Pain is inevitable. Suffering is a fact of life.
You can either let the pain will push you or let the vision pull you.
A powerful vision gives meaning to the suffering, pain, and heartache that you are destined to experience.
Recently, I started training in Brazilian Jiu-Jitsu two to three times a week.
I'm new enough that I basically get beat up for 60-90 minutes every single class.
Even though I have lost hundreds of times in a row for months, I have not once wavered in my commitment or regretted going to a class.
The reason I don't care about losing over and over again is because I am committed to a bigger vision - entering a competition before my 35th birthday (which is coming up in 3 months.)
If I was focused on making sure I didn't lose, I would just spazz out in every single roll.
I would learn nothing and my technique would be trash.
It's because I'm committed to something bigger that I have absolutely no ego around getting submitted hundreds of times.
Each failure is a learning experience that forces me to learn escapes, reversals, and attacks from every position
Men that come to the gym solely focused on not losing either quit, or their progress plateaus because they’re so committed to not losing, they have no capacity to learn how to win.
You can’t focus on everything you dislike about yourself and expect to be happy, healthy, and inspired.
Life gives us more of whatever we focus on, positive or negative.
If you know you're socially awkward and don't want to be that way anymore, you only need to tell yourself that once.
Acknowledging it more than once is self-punishment and completely pointless.
Knowing how not to act will never teach you how to act.
You need to channel your energy into building and nurturing the qualities and situations you desire.

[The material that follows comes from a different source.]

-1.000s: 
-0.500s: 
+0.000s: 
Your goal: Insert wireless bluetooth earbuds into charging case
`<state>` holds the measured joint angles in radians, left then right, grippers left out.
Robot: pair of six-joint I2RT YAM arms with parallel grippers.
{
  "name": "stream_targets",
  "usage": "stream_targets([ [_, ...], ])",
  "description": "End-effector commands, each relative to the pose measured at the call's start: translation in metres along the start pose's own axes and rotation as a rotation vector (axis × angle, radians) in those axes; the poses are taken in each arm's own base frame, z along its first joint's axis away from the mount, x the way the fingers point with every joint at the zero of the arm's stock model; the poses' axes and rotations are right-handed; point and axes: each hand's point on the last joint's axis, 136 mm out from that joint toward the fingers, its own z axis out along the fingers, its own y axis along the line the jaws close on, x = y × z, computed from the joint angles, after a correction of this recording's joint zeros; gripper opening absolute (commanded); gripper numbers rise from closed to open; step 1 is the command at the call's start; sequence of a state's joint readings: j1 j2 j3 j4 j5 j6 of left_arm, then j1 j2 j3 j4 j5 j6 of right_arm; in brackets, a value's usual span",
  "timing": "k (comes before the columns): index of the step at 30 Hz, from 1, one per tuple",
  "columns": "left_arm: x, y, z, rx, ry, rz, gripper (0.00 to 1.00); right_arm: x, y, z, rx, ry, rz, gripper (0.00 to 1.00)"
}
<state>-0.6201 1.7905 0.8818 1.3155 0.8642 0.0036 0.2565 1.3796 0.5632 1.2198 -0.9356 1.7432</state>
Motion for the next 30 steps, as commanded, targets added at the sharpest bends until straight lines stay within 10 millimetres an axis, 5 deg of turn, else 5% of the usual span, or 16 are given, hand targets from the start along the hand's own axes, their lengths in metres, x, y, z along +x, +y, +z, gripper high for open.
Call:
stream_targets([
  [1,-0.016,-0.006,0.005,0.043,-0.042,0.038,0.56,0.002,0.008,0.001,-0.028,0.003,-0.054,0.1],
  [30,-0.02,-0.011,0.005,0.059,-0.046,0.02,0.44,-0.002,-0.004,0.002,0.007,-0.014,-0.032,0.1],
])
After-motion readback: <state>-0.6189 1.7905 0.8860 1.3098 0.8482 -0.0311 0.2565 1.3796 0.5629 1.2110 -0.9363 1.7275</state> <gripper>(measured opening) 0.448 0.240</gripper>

Get crystal clear on the vision of the type of person you want to be. Spend all your energy focusing on what you want to become, rather than what you want to leave behind.
The more specific the vision of who you want to be is, the easier it will be to begin to embody those qualities.
Final Thoughts
Change does not have to be a grind born of self-loathing.
There has never been a child born with inherent flaws that needed to be changed.
You came into this world a innocent little cherub.
Then you picked up a bunch of bullshit throughout your life, decided to believe it, and now it runs your life.
These principles will not fix you. They are simply tactics to reduce the friction.
You are changing whether you like it or not.
Trust that your evolution is unfolding naturally.
You can't speed it up, slow it down, or bring it to a halt - but you can learn to relax a little more and enjoy the ride.